The increasing commoditization of printers is opening the way for cloud-based printing to change the way customers handle and pay for printing in the future.
That's the message from Ken Weilerstein, vice president of research at Gartner, who on Tuesday addressed an audience of IT vendors and customer executives at the annual Print & Imaging Summit, held this week in Los Angeles.
Weilerstein argued that printer consolidation and the adoption of new printer technologies can bring companies the same benefits as server consolidation, namely a reduction in the number of devices deployed, a cut in electricity use, and an increase in management capabilities.
The typical company, by employing a few simple changes to their printer environment, could easily cut the hard cost of office printing by up to 30 percent, Weilerstein said.
Those changes include cutting the number of pages printed per month by 10 percent, deploying one printer for every 10 to 30 users instead of the current average of one for every one to five users, reducing the number of printer models used in the enterprise from the typical 100 models to less than ten, and cutting the number of printer suppliers to one or two compared to the typical three to six.
Such changes can be achieved by developing and following a simple strategy aimed at better managing a company's print environment, Weilerstein said.
The first part of that strategy is to "right-size" the printer environment. Weilerstein said most companies have way too many printers, but need to take time to assess their needs and determine what they currently have and what they really need.
Once that information is determined, the company can then redesign their printer environment and cut the number of devices in use by getting rid of older equipment or unlike models, he said.
The second part of that strategy is to purchase competitively when new printers are required. Weilerstein said that this means no more separate department purchases, and no more sourcing from too many suppliers.
"Each time you consolidate your printers, the deal gets bigger and bigger," he said. "That makes it easier to deal with the vendors. You're carrying (this strategy) out over the years as well."
The third part is to manage the print environment over time by tracking, adjusting, and enforcing purchases to prevent having to go through the entire process again, Weilerstein said.
While Weilerstein's strategy seems simple enough, he said there are obstacles to making it happen. These include skeptical management, runaway color usage, and personal printer holdouts. "Taking away a person's printer is scary to them," he said. "What seems like an opportunity to you is a nightmare to them."
To overcome these obstacles, a company needs to adopt certain best practices, Weilerstein said.
The first is to align all the stakeholders in a printer optimization strategy.
These include the IT department, which includes the people who ensure equipment compatibility and reliability and who meet with vendors; the line of business personnel who are concerned about availability, ease of use, and state-of-the-art features; the finance department, which looks at hard costs and billings; the sourcing organization, which is being pulled from project to project; and senior management, which looks at strategic vendor alignment.
The second best practice is conducting a great needs assessment, Weilerstein said.
This process starts with looking at the number of color and monochrome pages printed, but must also get to the user level to work properly. "The more you know about what users are doing, the better able you are to influence what they do," he said.
The assessment should also look at the actual costs of printing, which can give the assessment a lot of credibility with the accounting department, Weilerstein said.
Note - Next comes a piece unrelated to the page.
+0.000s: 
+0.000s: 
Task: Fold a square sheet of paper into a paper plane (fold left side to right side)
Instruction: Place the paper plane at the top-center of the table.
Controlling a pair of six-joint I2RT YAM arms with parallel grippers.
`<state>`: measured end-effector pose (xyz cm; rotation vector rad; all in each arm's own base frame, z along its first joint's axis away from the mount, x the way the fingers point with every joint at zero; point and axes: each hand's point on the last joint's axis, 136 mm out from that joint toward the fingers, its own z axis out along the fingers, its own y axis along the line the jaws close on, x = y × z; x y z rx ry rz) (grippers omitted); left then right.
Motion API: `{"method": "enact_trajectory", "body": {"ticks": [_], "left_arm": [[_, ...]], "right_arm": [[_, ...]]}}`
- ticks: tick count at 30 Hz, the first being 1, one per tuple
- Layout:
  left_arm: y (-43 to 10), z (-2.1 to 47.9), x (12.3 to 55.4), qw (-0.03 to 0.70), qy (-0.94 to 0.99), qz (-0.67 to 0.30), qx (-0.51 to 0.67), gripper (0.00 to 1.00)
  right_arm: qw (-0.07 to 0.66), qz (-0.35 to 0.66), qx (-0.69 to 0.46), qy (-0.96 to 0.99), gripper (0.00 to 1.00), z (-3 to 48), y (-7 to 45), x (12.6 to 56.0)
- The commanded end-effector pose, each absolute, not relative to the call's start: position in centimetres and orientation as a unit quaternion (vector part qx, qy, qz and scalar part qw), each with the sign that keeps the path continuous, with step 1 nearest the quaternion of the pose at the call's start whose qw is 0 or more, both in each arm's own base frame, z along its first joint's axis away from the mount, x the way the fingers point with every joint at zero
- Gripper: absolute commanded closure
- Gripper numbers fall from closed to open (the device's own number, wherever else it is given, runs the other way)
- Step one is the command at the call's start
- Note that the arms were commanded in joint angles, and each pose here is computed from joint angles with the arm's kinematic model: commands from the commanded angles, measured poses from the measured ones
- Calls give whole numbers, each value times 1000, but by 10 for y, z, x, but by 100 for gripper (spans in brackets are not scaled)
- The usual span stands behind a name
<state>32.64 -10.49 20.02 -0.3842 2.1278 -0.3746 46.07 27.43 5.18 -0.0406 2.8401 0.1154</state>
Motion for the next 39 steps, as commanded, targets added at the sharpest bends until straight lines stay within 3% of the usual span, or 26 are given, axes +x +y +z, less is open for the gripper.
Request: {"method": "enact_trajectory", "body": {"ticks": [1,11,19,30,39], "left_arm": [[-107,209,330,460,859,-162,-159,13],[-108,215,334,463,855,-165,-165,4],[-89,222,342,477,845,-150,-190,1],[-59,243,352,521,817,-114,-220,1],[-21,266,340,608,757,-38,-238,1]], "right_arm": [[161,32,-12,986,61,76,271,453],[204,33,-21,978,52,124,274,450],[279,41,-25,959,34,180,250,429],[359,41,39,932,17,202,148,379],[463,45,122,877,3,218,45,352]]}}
Also to be assessed are the under-utilized and over-utilized assets, as well as user pain points, he said.
Another important best practice is to establish and implement a green IT policy in regards to printing which not only looks good on a corporate report but which can also save a business money, Weilerstein said.
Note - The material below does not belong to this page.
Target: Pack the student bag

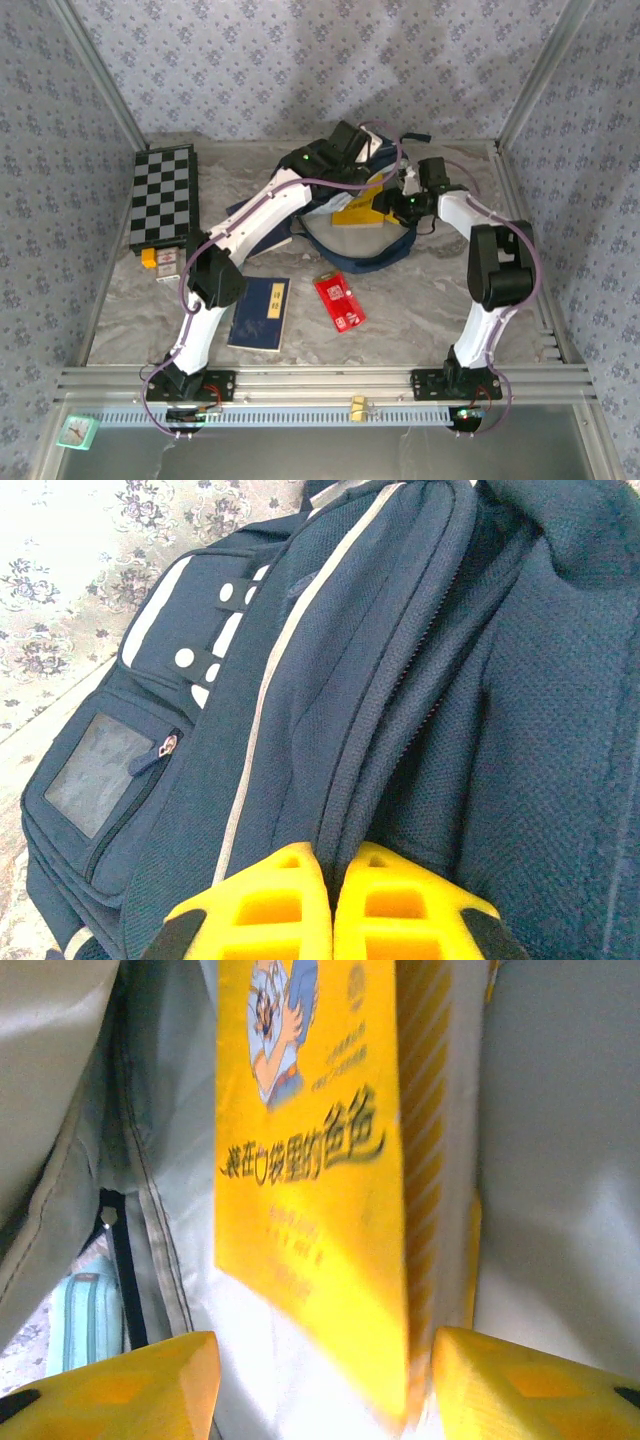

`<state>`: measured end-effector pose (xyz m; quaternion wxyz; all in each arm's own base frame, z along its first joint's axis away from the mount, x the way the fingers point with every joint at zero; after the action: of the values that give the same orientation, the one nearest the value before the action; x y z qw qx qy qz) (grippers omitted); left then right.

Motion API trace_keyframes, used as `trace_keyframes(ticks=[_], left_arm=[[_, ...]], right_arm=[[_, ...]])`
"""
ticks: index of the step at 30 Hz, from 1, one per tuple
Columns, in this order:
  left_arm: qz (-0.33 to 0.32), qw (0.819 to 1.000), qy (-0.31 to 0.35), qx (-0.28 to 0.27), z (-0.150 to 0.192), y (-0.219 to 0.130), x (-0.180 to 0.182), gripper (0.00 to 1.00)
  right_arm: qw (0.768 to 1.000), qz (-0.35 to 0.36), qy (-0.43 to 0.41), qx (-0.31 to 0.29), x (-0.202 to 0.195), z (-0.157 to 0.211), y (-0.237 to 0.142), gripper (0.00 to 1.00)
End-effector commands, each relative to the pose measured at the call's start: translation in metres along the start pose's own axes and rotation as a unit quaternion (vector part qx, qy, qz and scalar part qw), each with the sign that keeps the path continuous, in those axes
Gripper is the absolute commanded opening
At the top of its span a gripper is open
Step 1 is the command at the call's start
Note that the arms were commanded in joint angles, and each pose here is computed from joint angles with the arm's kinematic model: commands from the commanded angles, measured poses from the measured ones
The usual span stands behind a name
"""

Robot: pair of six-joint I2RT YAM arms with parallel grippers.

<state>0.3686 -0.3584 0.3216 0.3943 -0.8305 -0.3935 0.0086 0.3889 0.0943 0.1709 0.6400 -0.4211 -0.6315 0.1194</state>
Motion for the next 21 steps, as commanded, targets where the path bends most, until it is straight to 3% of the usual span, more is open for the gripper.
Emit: trace_keyframes(ticks=[1, 4, 8, 13, 21], left_arm=[[-0.035, 0.996, -0.022, -0.073, -0.027, -0.043, 0.017, 0.00], [-0.033, 0.997, -0.022, -0.073, -0.026, -0.041, 0.016, 0.00], [-0.028, 0.997, -0.024, -0.073, -0.024, -0.036, 0.014, 0.00], [-0.033, 0.997, -0.025, -0.070, -0.023, -0.034, 0.014, 0.00], [-0.049, 0.997, -0.016, -0.064, -0.022, -0.036, 0.017, 0.00]], right_arm=[[0.999, 0.037, 0.011, -0.022, 0.000, 0.020, -0.028, 0.60], [0.998, 0.046, 0.029, -0.020, -0.003, 0.036, -0.032, 0.56], [0.994, 0.070, 0.078, -0.022, -0.011, 0.053, -0.016, 0.31], [0.995, 0.054, 0.080, -0.018, -0.008, 0.052, 0.023, 0.10], [0.988, 0.107, 0.068, -0.093, -0.022, 0.008, 0.029, 0.02]])
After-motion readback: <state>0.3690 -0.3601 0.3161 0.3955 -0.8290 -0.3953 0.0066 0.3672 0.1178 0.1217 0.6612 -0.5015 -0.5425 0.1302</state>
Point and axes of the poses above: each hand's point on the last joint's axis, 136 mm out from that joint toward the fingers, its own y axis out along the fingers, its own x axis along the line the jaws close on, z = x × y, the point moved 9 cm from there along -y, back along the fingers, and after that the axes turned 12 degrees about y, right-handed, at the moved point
Green printing can include such simple items as setting the printers to run duplex as the default, eliminate banner sheets, purchase recycled paper, take advantage of adjustable power modes, and minimize the purchase of supplies.
Companies should also start implementing pull-printing as a requirement for all users. With pull-printing, pages are printed only when the user goes to the printer and inputs a PIN number or swipes a card to help cut on wasted print jobs. This also increases security by ensuring the user picks up printed documents right away, he said.
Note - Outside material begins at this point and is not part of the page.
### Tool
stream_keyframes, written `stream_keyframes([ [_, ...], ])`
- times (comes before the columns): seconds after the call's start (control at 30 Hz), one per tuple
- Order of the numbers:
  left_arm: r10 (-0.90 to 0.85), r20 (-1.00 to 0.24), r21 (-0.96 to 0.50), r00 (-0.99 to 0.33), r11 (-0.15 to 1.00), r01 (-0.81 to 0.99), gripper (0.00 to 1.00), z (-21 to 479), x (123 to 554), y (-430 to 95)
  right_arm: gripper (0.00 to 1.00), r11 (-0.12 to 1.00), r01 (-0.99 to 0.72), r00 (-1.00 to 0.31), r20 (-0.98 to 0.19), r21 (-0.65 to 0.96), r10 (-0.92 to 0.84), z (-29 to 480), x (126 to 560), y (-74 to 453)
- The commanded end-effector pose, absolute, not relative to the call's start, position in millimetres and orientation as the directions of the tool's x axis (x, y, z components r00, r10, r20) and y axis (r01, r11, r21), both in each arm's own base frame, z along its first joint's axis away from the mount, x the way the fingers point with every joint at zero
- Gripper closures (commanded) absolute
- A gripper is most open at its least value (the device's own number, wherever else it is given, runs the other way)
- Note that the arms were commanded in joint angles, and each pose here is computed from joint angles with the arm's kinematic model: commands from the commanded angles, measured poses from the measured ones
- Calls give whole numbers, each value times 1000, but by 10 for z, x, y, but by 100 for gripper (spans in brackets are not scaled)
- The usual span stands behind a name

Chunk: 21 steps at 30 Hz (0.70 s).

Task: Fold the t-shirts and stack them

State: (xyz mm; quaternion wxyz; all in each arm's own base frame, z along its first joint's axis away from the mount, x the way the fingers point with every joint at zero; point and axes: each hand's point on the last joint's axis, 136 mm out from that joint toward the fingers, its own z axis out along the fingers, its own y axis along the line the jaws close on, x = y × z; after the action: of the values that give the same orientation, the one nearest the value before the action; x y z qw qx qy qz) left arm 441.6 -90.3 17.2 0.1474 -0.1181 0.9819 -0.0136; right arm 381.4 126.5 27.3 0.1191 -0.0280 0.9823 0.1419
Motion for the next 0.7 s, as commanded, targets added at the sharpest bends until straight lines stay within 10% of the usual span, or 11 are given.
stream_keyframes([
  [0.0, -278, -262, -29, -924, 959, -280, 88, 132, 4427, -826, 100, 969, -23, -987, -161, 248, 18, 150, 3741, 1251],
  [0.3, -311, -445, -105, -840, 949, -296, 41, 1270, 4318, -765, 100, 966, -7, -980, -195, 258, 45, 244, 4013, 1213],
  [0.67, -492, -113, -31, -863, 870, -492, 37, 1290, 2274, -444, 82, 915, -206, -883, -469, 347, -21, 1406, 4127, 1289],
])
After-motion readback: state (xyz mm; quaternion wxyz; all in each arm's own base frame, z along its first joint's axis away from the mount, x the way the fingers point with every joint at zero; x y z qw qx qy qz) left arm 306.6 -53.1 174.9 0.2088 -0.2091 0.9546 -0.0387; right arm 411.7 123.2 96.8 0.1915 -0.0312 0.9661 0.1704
Companies should also be wary of using re-manufactured supplies including toner and ink cartridges, Weilerstein said. While using re-manufactured supplies seems to be a logical green IT strategy, the reality is that such supplies can provide low yields, resulting in the need to purchase more than if new supplies are used. Also, such supplies are often re-manufactured by cottage industries with no concern to environmentally-friendly practices, he said.
Finally, to tie all these strategies together, a company should appoint an "output czar," Weilerstein said.
Giving the output czar, even if it is a part-time position, the authority to put in place and enforce printing policies can keep those policies going over time and ensuring all the stakeholders are working together.
Finally, Weilerstein said the best time to be looking at printer optimization is during a recession. "There is, and I hope there will never be again, no better chance to reorganize your printing," he said.